**SUPPLIED INFORMATION**
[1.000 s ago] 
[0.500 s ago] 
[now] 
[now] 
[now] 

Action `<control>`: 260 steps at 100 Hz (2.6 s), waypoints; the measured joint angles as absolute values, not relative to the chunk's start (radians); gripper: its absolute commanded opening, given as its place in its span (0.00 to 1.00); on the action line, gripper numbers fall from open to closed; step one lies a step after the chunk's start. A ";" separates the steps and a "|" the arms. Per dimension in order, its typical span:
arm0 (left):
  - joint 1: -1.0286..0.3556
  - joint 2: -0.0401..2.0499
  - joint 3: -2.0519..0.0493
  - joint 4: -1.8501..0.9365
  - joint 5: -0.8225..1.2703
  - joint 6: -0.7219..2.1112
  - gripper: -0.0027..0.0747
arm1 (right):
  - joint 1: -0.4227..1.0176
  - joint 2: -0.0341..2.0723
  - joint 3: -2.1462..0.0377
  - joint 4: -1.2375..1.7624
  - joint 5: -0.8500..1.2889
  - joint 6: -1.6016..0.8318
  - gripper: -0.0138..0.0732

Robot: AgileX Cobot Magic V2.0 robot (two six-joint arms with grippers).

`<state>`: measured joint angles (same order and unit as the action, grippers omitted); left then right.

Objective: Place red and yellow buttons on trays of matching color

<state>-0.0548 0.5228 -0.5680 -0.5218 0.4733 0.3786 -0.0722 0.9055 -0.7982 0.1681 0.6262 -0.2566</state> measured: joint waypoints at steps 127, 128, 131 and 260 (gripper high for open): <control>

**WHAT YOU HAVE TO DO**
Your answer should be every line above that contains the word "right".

**OUTPUT FOR THIS TASK**
arm1 (right):
`<state>`: measured joint angles (same order and unit as the action, grippers omitted); left then right.

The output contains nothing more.